On the plate: I don’t feel that spring has finally sprung or is at least in sight, until the arrival of wild garlic. Normally starting at the end of February or early March, it’s a forager’s dream and most British woodlands will be heady with the smell of garlic – a little disconcerting so far from a kitchen.

Morels are another spring treat and no two ingredients epitomise the season like morels and wild garlic; they go together like the proverbial horse and carriage. Great as a dish on their own or as a garnish to meat or fish dishes, during the season these flavoursome mushrooms rarely leave the menu at Berry Bros. & Rudd.

In the glass: Of the myriad signposts to spring found on country walks this time of year, few are as distinctively aromatic as wild garlic. Unfortunately, morels are a little harder to find; though no less symbolic. It’s tempting to select some correspondingly spring-like wines, but there are lots of rich elements to this dish.

Mushrooms often lead me towards the Marsanne/Roussanne-based whites of the Rhône Valley and southern France. There are rich pickings to be found in Spain, such as a subtly oak-aged white Rioja, but if you want to keep it classic you won’t go wrong with a richer style of Chablis. The key is to deliver sufficient richness while keeping a streak of freshening elegance to leave the palate, and indeed the soul, refreshed.
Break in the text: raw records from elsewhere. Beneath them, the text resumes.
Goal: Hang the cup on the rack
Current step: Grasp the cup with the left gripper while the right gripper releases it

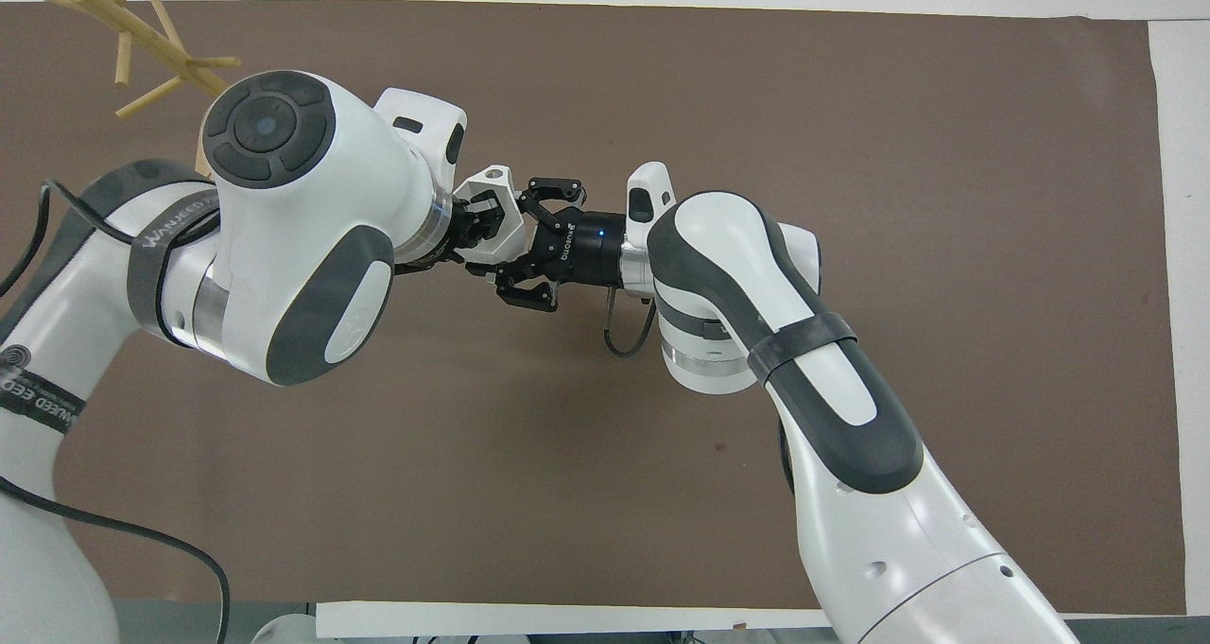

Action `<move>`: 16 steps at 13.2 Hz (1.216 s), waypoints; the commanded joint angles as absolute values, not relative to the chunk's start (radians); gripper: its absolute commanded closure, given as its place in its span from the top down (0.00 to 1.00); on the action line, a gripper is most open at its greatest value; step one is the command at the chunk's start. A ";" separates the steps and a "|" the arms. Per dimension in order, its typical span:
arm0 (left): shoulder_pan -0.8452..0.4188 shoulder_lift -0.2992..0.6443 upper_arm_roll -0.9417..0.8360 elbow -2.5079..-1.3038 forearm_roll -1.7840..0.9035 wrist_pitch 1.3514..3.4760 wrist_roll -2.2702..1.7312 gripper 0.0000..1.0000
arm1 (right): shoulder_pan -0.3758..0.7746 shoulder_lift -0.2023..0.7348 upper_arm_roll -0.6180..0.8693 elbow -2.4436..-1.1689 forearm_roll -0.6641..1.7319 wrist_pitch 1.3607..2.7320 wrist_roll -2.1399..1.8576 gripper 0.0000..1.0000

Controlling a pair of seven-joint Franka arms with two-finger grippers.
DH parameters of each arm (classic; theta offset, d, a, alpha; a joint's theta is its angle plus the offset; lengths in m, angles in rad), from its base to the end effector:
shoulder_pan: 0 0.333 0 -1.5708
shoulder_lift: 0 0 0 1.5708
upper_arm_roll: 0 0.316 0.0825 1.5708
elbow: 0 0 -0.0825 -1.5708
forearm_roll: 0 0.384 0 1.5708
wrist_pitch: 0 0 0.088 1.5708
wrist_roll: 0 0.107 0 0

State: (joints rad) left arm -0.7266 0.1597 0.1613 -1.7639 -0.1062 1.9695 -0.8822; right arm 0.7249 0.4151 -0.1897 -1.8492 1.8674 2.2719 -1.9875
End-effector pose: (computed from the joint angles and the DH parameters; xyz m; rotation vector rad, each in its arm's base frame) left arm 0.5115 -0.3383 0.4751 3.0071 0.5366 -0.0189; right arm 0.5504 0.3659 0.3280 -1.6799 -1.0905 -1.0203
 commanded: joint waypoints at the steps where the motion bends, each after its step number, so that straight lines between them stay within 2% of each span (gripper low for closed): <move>1: -0.723 0.155 0.170 -1.772 -0.101 1.985 -0.870 0.00 | 0.687 0.422 -0.192 -1.839 1.884 2.255 -1.960 1.00; 3: -0.723 0.156 0.173 -1.769 -0.101 1.987 -0.877 0.00 | 0.625 0.387 -0.193 -1.856 1.853 2.202 -1.945 1.00; 5: -0.713 0.161 0.179 -1.756 -0.101 1.986 -0.888 0.00 | 0.510 0.380 -0.196 -1.859 1.730 2.053 -1.945 1.00; 8: -0.617 0.147 0.179 -1.750 -0.095 2.034 -0.890 0.00 | 0.262 0.377 -0.198 -1.827 1.394 1.780 -1.884 1.00; 11: -0.508 0.112 0.178 -1.788 -0.095 2.185 -0.881 0.00 | 0.073 0.351 -0.199 -1.714 1.052 1.614 -1.806 1.00; 14: -0.408 0.109 0.173 -1.816 -0.142 2.252 -0.773 0.00 | 0.031 0.197 -0.198 -1.671 0.710 1.574 -1.461 1.00; 16: -0.378 0.107 0.173 -1.839 -0.217 2.296 -0.640 0.00 | 0.043 0.150 -0.190 -1.578 0.507 1.521 -1.283 1.00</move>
State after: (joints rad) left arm -0.4033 0.1352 0.1849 -1.7850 -0.1679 2.2426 -0.7313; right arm 0.0279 0.1932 -0.2043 -1.6350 0.6481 1.5562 -1.4336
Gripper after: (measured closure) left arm 0.938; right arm 0.000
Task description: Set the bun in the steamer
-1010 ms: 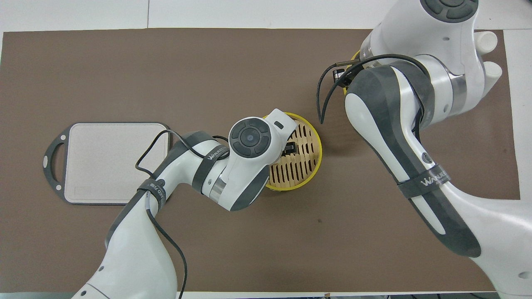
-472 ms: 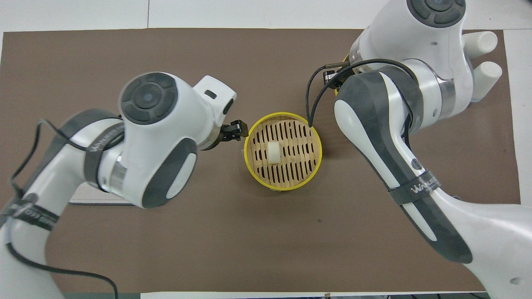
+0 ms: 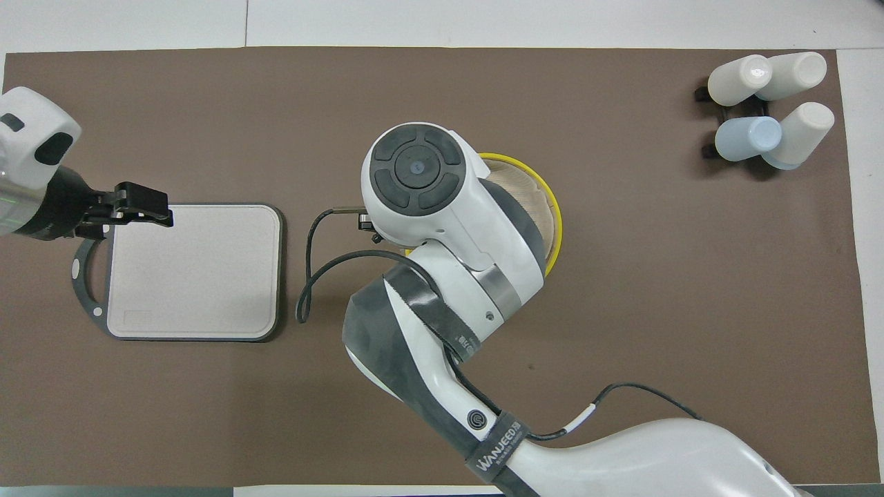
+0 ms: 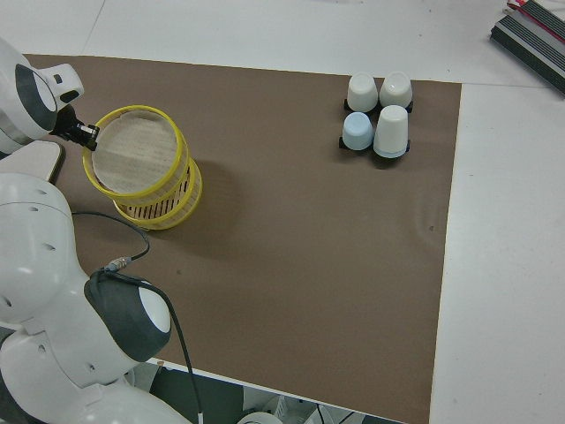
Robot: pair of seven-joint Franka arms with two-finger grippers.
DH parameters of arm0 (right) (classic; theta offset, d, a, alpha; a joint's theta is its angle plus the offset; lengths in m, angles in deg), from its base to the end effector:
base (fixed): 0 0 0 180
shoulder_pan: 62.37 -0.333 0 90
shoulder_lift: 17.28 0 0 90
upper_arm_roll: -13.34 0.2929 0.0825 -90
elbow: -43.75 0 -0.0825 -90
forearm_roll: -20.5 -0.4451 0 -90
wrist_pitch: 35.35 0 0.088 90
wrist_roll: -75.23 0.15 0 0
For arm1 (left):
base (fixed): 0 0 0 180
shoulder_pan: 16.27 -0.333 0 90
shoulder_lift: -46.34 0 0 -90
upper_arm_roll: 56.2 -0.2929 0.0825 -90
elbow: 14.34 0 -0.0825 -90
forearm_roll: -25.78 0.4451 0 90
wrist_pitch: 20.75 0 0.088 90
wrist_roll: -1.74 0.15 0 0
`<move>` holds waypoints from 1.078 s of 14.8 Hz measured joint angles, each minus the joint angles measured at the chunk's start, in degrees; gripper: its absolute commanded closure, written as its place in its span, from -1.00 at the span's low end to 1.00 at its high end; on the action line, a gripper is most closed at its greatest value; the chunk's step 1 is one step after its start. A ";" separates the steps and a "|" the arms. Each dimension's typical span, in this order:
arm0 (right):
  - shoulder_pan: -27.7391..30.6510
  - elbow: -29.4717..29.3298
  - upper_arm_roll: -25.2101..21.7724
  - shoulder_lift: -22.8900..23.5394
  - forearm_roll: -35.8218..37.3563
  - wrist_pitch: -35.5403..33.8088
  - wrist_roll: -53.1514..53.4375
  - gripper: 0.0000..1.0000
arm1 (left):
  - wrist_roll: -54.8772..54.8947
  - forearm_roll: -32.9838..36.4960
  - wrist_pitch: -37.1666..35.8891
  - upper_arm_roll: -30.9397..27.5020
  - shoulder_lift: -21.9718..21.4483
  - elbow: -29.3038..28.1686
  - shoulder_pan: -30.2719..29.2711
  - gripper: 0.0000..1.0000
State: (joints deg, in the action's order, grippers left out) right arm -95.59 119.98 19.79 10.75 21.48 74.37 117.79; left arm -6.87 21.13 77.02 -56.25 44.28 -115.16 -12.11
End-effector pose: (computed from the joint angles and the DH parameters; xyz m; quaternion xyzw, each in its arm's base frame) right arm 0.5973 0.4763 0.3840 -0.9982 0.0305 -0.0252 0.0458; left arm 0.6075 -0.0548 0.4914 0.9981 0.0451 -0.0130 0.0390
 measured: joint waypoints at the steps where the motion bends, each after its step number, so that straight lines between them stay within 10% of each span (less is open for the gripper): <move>1: -0.26 0.14 -0.03 0.93 0.01 1.74 0.25 1.00 | 0.15 0.00 -0.56 0.00 -0.48 0.02 -0.60 -1.00; 16: -0.76 2.84 -0.27 2.89 0.01 3.31 0.25 1.00 | 2.80 5.19 -5.65 -2.22 0.21 6.33 2.38 -1.00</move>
State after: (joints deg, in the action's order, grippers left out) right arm -96.35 122.82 19.52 13.64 21.49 77.68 118.05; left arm -4.07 26.32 71.38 -58.47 44.49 -108.83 -9.73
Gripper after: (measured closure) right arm 0.907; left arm 0.000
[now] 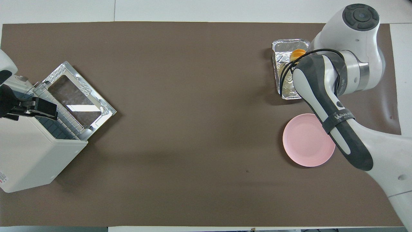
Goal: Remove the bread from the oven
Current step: 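Grasp the bread slices from the tray with the right gripper, then lower the bread slices onto the pink plate with the right gripper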
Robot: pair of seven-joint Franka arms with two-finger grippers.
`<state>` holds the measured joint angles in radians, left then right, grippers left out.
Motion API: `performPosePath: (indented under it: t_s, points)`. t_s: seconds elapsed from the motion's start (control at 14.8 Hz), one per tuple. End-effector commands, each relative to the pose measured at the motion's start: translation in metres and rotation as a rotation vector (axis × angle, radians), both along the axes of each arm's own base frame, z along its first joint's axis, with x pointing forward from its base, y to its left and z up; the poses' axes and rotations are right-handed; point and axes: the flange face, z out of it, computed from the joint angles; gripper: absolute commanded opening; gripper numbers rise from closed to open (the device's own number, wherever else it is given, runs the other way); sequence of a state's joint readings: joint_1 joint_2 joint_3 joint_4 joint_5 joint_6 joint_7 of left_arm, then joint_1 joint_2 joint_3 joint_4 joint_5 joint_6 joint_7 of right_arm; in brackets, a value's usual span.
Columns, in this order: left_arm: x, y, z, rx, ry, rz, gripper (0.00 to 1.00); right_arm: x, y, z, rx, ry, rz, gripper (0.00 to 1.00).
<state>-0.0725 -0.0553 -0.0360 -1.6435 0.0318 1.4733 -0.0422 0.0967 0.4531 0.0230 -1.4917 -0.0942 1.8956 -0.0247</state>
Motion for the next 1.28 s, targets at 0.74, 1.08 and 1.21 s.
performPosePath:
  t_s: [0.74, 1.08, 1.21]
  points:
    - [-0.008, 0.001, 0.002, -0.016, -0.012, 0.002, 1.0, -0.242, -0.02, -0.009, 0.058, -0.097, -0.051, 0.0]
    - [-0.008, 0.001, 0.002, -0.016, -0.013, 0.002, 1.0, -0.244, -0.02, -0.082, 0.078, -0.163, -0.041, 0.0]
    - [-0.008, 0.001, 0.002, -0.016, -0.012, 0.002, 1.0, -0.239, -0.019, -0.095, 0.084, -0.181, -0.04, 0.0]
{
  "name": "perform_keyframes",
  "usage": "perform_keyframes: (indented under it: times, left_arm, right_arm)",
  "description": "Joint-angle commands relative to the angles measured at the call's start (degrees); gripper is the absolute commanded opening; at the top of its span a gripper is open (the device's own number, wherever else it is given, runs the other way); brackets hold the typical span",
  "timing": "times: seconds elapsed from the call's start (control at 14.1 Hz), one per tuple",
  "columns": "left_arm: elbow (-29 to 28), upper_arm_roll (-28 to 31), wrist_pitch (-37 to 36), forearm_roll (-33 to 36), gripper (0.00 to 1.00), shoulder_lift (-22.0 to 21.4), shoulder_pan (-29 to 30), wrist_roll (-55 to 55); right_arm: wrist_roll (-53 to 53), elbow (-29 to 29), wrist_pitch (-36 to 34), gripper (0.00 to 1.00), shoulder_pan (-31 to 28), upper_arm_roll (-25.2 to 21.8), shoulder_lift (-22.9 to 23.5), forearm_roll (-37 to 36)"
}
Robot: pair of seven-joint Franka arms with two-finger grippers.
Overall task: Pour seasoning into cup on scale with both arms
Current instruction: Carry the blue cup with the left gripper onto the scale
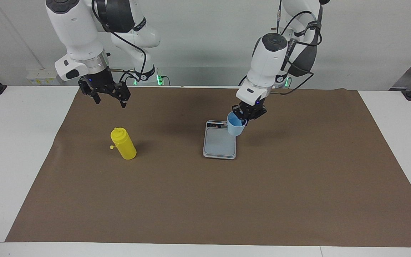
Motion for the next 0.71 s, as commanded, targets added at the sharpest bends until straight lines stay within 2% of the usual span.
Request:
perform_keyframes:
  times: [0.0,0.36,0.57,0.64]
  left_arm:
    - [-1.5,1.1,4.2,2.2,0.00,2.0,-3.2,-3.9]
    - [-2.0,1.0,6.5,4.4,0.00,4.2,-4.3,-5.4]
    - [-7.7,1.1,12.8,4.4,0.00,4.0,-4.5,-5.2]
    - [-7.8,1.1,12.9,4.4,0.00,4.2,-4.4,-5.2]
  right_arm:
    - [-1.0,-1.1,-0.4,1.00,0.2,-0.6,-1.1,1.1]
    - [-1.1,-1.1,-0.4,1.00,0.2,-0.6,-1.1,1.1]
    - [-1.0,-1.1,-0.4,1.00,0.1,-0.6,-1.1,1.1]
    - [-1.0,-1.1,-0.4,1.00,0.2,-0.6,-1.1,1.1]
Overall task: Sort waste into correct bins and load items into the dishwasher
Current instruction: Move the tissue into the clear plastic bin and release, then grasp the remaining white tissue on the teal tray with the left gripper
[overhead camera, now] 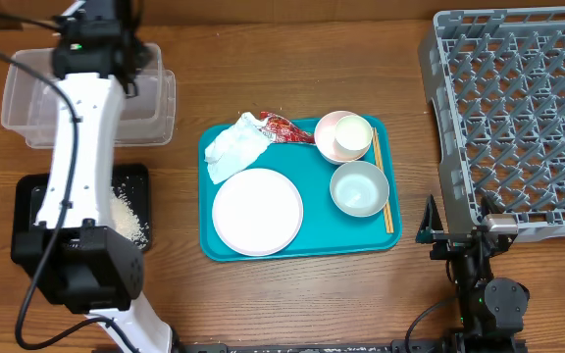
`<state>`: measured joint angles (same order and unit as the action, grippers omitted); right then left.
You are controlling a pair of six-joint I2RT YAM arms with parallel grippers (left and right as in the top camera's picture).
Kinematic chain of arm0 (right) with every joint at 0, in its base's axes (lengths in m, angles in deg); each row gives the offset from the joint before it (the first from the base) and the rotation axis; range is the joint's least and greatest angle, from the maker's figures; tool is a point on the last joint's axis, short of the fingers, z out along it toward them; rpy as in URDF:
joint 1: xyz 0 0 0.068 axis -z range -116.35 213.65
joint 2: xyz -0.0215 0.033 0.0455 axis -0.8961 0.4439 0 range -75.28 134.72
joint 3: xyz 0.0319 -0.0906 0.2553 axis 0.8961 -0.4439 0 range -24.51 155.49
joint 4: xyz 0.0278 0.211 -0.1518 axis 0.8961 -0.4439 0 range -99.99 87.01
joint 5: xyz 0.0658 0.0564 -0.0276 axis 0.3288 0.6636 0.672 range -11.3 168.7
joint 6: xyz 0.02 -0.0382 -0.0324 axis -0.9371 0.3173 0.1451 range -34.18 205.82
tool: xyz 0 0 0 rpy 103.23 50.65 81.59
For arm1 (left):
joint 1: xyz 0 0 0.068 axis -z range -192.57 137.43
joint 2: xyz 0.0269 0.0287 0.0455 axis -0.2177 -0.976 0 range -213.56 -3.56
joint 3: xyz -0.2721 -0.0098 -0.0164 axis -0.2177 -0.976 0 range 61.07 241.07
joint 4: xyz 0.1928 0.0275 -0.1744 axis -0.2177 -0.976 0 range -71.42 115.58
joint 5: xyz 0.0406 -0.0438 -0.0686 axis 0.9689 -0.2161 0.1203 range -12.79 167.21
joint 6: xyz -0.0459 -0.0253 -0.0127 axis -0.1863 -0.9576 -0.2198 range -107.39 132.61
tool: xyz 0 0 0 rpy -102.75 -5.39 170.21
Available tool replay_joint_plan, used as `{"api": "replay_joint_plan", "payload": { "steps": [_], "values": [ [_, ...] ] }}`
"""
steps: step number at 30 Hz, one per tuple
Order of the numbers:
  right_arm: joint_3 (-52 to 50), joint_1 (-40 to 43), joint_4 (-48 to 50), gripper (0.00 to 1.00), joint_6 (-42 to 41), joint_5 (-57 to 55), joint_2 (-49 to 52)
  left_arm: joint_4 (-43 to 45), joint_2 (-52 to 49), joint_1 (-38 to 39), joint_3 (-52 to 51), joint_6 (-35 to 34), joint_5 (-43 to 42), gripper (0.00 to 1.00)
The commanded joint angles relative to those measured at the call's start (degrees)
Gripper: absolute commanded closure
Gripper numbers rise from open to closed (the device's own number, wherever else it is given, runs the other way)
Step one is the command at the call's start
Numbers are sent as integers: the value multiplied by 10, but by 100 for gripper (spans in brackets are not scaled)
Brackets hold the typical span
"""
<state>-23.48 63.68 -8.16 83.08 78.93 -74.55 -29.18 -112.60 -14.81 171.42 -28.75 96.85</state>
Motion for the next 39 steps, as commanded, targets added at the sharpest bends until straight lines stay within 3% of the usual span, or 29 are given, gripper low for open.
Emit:
{"api": "replay_joint_plan", "payload": {
  "steps": [1,4,6,7,8,13,15,17,22,27,34,39],
  "values": [
    [-6,4,3,0,4,3,-6,5,-16,-30,7,10,17,86],
    [-6,4,3,0,4,3,-6,6,-35,-57,7,11,10,78],
    [-6,4,3,0,4,3,-6,3,-49,-69,7,12,-11,44],
    [-6,4,3,0,4,3,-6,-4,-53,-74,7,12,-28,21],
    [-6,4,3,0,4,3,-6,-12,-56,-77,7,12,-43,12],
    [-6,4,3,0,4,3,-6,-47,-45,-78,8,18,-148,14],
    [-6,4,3,0,4,3,-6,-49,-33,-75,8,59,-211,16],
    [-6,4,3,0,4,3,-6,-49,-19,-66,8,104,-271,12],
    [-6,4,3,0,4,3,-6,-88,-2,-13,8,172,-352,10],
    [-6,4,3,0,4,3,-6,-101,-19,80,-18,172,-315,12],
    [-6,4,3,0,4,3,-6,-93,-81,171,-27,209,-110,6],
    [-6,4,3,0,4,3,-6,-74,-131,186,-27,276,-100,8]
  ]
}}
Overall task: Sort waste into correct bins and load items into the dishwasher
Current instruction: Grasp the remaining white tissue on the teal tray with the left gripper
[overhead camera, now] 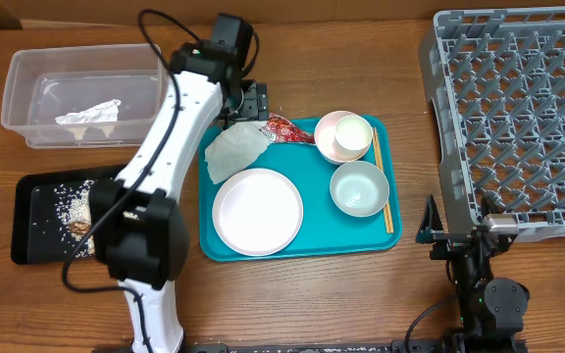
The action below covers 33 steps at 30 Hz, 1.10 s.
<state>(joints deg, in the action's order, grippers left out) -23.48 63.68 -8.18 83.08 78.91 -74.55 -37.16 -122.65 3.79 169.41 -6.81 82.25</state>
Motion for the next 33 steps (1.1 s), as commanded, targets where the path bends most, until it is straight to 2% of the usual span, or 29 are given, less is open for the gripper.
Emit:
{"api": "replay_joint_plan", "payload": {
  "steps": [1,7,12,13,16,18,20,27,33],
  "values": [
    [-6,4,3,0,4,3,-6,7,-42,0,-7,73,46,8],
    [-6,4,3,0,4,3,-6,3,-94,-10,-7,111,36,11],
    [-6,4,3,0,4,3,-6,-5,-125,-10,-7,127,17,24],
    [-6,4,3,0,4,3,-6,-7,-128,-10,-7,126,12,30],
    [-6,4,3,0,4,3,-6,-15,-126,-10,-5,125,11,65],
    [-6,4,3,0,4,3,-6,-24,-116,-10,-1,125,11,82],
    [-6,4,3,0,4,3,-6,-37,-104,-11,10,123,12,94],
    [-6,4,3,0,4,3,-6,-83,-11,-19,94,62,31,96],
    [-6,4,3,0,4,3,-6,-61,85,-52,130,11,62,96]
  ]
}}
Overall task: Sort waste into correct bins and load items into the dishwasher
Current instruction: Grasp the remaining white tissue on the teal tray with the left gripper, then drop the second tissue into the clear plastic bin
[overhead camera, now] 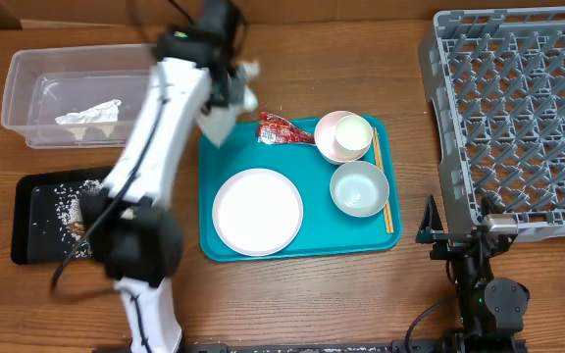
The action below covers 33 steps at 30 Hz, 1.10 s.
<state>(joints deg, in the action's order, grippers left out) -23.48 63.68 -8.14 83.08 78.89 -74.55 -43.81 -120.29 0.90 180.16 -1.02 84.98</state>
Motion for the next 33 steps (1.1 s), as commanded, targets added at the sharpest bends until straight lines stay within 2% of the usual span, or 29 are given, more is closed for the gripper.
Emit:
{"api": "replay_joint_plan", "payload": {
  "steps": [1,6,12,13,15,17,18,21,25,28,31,32,33],
  "values": [
    [-6,4,3,0,4,4,-6,12,71,-32,22,-66,53,96],
    [-6,4,3,0,4,4,-6,45,76,-87,21,-165,133,96],
    [-6,4,3,0,4,4,-6,114,38,-161,21,-172,138,95],
    [-6,4,3,0,4,4,-6,125,28,-171,21,-172,137,90],
    [-6,4,3,0,4,4,-6,140,4,-191,20,-172,131,73],
    [-6,4,3,0,4,4,-6,142,-19,-206,21,-170,132,43],
    [-6,4,3,0,4,4,-6,140,-32,-212,21,-169,132,35],
    [-6,4,3,0,4,4,-6,125,-52,-224,21,-153,132,32],
    [-6,4,3,0,4,4,-6,97,-47,-225,24,-154,129,37],
    [-6,4,3,0,4,4,-6,82,-25,-221,31,-154,68,38],
    [-6,4,3,0,4,4,-6,82,8,-215,31,-162,-97,37],
    [-6,4,3,0,4,4,-6,83,17,-214,31,-162,-169,26],
    [-6,4,3,0,4,4,-6,83,24,-212,31,-162,-240,10]
  ]
}}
Wild garlic, morel and egg hashServes 6 as a starter

This is a versatile dish that works as well for a mid-week supper or light lunch as it does for a starter or an accompaniment to meat or fish – just scale the ingredients accordingly. You can cook the potato part, spoon into small dishes then top with the egg and bake to make individual ones, which is how we serve this dish for dinners at No.3 St James’s Street.

  • 600g potatoes – peeled and cut into 1cm dice
  • 2 onions – peeled and finely sliced
  • 6 sprigs of thyme – picked and chopped
  • 200g wild garlic – torn
  • 300g morels – washed and sliced into rings
  • 6 eggs
  • 2 tbsp parsley – chopped
  • 50g Parmesan – grated
  • Sourdough – to serve (optional)

Preheat the oven to 190˚C. Put the potatoes in a roasting tray. Drizzle with a good splash of olive oil and mix to coat, then stir in the thyme leaves. Cook for 15 minutes, turning every so often. Once they have started to brown nicely, add the onion and cook for a further 10 minutes. Stir in the torn garlic leaves and return to the oven for five minutes, letting the garlic leaves wilt and char at the ends.

Make six wells in the potato mix and crack in the eggs; then season with salt and pepper. Bake for four or five minutes, until the egg whites are set. While the eggs are cooking, fry the morels over a high heat in a good splash of olive oil. Once they have started to brown, add a knob of butter and season to taste. Once the eggs are cooked, scatter over the morels and finish with the Parmesan and parsley. Serve with some freshly toasted sourdough.